Naïve Bayes classifier: normally distributed continuous attributes versus the discretized version of those attributes
Summary
In this paper, the differences between training a Naïve Bayes classifier on normally distributed continuous attributes and training a Naïve Bayes classifier on the discretized version of those continuous attributes have been examined. First, the methods that have been used in the experiment have been chosen carefully. To test if an attribute has a normal distribution, the ShapiroWilk test was executed. The discretization has taken place with the unsupervised method equal frequency and a supervised method using the minimum description length principle. Monte-Carlo cross validation was used to get three means of the percentages wrongly classified unseen instances per dataset after 25 runs: when using the continuous attributes themselves and when the attributes were discretized using the two discretization methods. In the results, the means have been tested with the paired t-test.

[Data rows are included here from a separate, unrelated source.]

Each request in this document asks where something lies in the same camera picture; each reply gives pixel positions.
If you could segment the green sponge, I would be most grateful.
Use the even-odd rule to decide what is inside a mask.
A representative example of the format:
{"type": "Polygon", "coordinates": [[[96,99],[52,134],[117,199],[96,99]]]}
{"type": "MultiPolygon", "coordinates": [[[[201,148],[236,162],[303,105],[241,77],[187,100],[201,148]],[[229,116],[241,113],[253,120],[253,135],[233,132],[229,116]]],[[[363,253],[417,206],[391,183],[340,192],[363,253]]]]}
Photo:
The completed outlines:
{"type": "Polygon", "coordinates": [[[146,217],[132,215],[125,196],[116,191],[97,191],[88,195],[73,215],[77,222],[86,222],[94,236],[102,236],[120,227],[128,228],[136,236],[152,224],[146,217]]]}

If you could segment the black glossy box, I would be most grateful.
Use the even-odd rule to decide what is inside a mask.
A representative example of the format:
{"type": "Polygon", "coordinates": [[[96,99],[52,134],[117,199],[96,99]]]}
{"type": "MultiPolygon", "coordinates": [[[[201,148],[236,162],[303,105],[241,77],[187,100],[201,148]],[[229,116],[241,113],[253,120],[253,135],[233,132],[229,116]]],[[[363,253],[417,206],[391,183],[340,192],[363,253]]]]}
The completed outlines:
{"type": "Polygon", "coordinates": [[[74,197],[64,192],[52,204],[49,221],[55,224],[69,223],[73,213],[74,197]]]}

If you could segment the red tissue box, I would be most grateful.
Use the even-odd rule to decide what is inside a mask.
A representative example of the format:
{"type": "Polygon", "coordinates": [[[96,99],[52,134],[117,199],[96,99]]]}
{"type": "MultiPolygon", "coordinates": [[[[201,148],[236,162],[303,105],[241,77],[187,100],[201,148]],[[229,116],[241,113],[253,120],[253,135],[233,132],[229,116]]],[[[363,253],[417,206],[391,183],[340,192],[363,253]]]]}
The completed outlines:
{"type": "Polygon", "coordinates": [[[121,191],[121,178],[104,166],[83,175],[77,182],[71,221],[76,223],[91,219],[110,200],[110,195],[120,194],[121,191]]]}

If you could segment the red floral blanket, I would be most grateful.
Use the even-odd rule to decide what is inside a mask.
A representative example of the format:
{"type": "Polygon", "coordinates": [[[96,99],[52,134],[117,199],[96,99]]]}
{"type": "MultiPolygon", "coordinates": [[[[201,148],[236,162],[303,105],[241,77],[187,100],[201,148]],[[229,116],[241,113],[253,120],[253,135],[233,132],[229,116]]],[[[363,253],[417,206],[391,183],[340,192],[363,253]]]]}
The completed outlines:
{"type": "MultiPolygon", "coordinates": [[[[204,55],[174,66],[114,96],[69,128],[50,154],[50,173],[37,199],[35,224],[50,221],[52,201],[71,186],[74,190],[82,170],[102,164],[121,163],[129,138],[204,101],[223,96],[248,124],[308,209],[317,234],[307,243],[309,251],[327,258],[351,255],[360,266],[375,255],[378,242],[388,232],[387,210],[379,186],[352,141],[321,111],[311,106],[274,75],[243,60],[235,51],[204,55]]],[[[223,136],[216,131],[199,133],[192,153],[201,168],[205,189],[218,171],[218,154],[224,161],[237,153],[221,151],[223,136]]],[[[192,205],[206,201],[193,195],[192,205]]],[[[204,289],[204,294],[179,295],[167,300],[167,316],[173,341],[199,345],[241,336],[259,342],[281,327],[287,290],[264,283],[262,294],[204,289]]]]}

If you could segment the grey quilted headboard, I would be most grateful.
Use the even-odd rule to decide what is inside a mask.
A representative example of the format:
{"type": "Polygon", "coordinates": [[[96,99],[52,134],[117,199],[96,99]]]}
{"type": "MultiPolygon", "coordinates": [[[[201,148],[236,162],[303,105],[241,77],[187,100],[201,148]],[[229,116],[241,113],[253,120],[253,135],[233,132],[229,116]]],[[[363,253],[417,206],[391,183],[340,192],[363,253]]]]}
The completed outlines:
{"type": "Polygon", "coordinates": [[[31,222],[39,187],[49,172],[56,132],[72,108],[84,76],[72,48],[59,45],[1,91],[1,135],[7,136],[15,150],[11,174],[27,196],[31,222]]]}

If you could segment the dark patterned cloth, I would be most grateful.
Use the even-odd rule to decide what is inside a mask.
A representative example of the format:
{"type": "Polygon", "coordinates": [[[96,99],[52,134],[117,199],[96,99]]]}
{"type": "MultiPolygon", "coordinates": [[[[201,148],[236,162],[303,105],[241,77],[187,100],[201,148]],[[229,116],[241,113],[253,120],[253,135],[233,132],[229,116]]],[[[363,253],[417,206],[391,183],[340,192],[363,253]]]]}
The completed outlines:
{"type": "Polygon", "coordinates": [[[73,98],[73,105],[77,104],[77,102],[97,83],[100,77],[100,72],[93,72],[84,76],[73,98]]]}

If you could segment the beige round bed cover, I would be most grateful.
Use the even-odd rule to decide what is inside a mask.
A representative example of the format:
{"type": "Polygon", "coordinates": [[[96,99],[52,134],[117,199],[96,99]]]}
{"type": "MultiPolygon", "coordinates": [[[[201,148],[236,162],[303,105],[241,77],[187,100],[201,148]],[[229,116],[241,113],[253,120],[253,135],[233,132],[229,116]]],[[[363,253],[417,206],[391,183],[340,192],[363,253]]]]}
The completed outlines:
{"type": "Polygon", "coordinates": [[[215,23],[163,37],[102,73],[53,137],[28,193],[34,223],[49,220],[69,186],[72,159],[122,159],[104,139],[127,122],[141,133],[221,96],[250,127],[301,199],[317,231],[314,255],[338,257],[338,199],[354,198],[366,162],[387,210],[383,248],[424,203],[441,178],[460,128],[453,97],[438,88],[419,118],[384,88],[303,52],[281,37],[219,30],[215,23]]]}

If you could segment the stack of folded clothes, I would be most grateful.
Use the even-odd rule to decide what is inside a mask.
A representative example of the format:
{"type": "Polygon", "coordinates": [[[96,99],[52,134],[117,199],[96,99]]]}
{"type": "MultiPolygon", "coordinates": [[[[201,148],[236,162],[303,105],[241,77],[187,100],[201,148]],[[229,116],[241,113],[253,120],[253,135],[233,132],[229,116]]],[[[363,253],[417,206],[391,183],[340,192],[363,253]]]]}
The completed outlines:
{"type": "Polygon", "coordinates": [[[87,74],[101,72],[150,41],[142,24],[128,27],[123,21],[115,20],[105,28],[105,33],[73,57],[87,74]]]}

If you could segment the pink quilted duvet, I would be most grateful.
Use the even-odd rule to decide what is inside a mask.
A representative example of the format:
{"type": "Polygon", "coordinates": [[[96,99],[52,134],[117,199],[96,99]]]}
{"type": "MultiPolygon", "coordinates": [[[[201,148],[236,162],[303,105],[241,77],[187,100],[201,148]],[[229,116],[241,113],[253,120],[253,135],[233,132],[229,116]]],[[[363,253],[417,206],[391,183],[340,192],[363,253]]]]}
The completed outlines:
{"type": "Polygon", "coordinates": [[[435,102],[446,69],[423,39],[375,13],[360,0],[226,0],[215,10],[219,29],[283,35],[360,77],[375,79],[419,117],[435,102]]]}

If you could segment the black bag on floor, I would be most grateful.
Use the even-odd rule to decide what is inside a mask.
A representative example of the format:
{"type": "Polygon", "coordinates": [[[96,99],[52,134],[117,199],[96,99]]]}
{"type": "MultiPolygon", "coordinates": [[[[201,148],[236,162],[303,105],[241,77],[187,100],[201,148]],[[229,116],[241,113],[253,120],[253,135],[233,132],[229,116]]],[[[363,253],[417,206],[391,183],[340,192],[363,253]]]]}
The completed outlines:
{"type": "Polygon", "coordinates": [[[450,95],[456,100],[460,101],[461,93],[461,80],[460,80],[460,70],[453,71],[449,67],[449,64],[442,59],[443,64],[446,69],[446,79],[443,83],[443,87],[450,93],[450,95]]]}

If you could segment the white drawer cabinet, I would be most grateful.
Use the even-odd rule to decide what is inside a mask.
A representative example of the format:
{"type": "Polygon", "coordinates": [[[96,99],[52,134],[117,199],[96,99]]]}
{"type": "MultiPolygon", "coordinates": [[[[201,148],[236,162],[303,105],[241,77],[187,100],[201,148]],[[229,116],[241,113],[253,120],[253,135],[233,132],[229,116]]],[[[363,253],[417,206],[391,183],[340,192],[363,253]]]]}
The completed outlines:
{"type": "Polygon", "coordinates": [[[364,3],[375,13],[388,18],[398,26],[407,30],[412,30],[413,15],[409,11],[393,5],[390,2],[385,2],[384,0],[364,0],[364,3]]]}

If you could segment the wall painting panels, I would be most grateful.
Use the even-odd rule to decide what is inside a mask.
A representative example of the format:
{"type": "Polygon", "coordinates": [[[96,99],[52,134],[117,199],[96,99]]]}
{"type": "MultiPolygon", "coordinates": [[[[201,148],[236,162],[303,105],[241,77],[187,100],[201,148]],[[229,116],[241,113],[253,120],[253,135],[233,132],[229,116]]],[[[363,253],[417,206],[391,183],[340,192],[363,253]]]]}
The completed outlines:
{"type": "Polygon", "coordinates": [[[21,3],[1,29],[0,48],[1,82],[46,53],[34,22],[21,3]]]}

The conclusion is to keep the continuous attributes when dealing with a larger dataset (2280 till 5000 instances) as there were less unseen instances wrongly classified and the true difference between the means was significant. When dealing with a smaller dataset (114 till 250 instances), the true difference between the means was not significant. Only when a smaller dataset has an unbalanced split of number of instances per different classification with a ratio of 1:2.5, keeping the normally distributed continuous attributes resulted in a better accuracy.